母猫は当然、可愛い我が子が全滅したという事実に嘆き悲しむも、ほどなくしてまた発情をする。
残酷な話だが、こういう仕組みがあることで、はぐれオスにも遺伝子を次代に受け継がせるためのチャンスが用意されていると考えることはできるだろう。

もちろんそうならないために、子供を育てている母猫も育児期間中はオス猫に対してかなり過剰に攻撃を仕掛ける。
だが、餌を探しにでかけた瞬間を狙ってねぐらに忍び込み、目的を果たすオス猫がいるのは事実。

はぐれオスについてはここ最近になってようやくテレビメディアでもその習性が紹介され、徐々に認知されるようになってきた。
野生の世界を生きる野良猫の、命の継承にかける執念はかくも強いのだ。

おわりに

猫同士のけんか

ここ2年ほどは見ていないけど、僕の住んでいる地域にも子猫を連れる母猫がうろうろするということはある。
最初は4頭とか5頭とか賑やかなんだけど、次に見たら3頭、また次に見たら1頭……という具合にやっぱり数は減る一方だった。

屋外には車も走っているし、とかく危険が多い。
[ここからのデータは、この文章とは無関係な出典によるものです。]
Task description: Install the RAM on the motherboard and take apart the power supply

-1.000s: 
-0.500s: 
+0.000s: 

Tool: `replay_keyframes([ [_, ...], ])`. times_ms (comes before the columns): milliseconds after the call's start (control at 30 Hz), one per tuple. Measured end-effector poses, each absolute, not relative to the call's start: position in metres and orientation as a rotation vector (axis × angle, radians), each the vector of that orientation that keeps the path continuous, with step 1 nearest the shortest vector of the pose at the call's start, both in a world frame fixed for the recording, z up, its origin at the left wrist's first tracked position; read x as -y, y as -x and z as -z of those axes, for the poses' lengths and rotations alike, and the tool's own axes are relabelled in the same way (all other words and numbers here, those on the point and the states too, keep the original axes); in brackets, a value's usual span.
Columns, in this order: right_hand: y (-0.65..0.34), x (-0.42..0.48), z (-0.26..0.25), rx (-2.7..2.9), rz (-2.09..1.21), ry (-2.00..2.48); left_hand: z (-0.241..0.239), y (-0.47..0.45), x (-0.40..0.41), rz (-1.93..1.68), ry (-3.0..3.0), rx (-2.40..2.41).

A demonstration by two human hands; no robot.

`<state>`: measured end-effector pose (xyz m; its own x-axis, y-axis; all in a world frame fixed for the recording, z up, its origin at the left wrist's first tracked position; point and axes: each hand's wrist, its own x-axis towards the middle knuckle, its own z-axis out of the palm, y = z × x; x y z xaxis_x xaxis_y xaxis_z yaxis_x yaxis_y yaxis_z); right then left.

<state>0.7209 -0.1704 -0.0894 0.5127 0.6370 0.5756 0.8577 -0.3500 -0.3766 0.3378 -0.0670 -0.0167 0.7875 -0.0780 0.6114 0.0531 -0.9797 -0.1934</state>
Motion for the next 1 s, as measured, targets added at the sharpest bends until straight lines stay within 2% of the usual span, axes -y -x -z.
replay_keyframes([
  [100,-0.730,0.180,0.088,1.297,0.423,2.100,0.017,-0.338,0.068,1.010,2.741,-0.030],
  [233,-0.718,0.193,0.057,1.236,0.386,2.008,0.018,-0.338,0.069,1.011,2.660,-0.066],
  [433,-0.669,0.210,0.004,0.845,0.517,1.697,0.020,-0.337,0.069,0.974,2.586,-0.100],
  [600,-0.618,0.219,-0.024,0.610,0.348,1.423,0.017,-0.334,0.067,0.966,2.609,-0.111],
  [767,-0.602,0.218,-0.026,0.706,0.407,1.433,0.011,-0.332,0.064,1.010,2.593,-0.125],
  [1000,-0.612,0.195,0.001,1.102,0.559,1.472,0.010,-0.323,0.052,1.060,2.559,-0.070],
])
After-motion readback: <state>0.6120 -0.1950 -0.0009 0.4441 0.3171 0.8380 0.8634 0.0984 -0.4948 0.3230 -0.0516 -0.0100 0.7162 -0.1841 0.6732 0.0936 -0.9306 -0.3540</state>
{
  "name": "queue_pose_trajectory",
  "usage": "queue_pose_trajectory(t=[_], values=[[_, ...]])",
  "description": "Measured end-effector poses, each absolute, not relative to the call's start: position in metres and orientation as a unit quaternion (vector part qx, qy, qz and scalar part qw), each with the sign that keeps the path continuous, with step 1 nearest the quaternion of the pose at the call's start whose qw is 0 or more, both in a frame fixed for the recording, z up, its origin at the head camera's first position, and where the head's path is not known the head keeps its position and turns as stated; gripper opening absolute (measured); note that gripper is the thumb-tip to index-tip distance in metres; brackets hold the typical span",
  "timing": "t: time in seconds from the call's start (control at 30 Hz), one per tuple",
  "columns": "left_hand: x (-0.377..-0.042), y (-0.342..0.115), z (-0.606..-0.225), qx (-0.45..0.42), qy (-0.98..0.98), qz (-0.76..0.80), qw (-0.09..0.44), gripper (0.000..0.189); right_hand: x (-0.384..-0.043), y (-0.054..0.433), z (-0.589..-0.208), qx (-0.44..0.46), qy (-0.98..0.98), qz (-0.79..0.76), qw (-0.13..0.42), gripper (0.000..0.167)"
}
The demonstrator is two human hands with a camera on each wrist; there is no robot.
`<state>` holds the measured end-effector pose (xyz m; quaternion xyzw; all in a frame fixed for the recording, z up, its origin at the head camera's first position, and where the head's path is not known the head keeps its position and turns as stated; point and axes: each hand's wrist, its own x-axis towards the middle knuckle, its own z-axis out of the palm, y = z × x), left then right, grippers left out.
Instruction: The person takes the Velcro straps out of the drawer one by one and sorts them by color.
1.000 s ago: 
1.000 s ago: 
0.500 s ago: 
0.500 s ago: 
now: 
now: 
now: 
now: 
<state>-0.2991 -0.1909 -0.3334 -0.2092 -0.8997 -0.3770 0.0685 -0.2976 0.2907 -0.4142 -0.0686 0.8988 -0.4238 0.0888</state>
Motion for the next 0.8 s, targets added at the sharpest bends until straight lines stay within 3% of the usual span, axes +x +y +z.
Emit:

子猫にはつらい世界だ。
くわえてはぐれオスによる全滅の危機まであるのだから、たまらない。
しかしはぐれオスの襲撃は元々猫に備わった宿命。これは残酷だが、仕方のないことである。

私たちはついつい、屋外で野良猫を見かけると「可愛いね」と思ってしまいがちだが、そんな可愛い猫たちは、私たちでは到底耐えられない過酷な社会に生きている。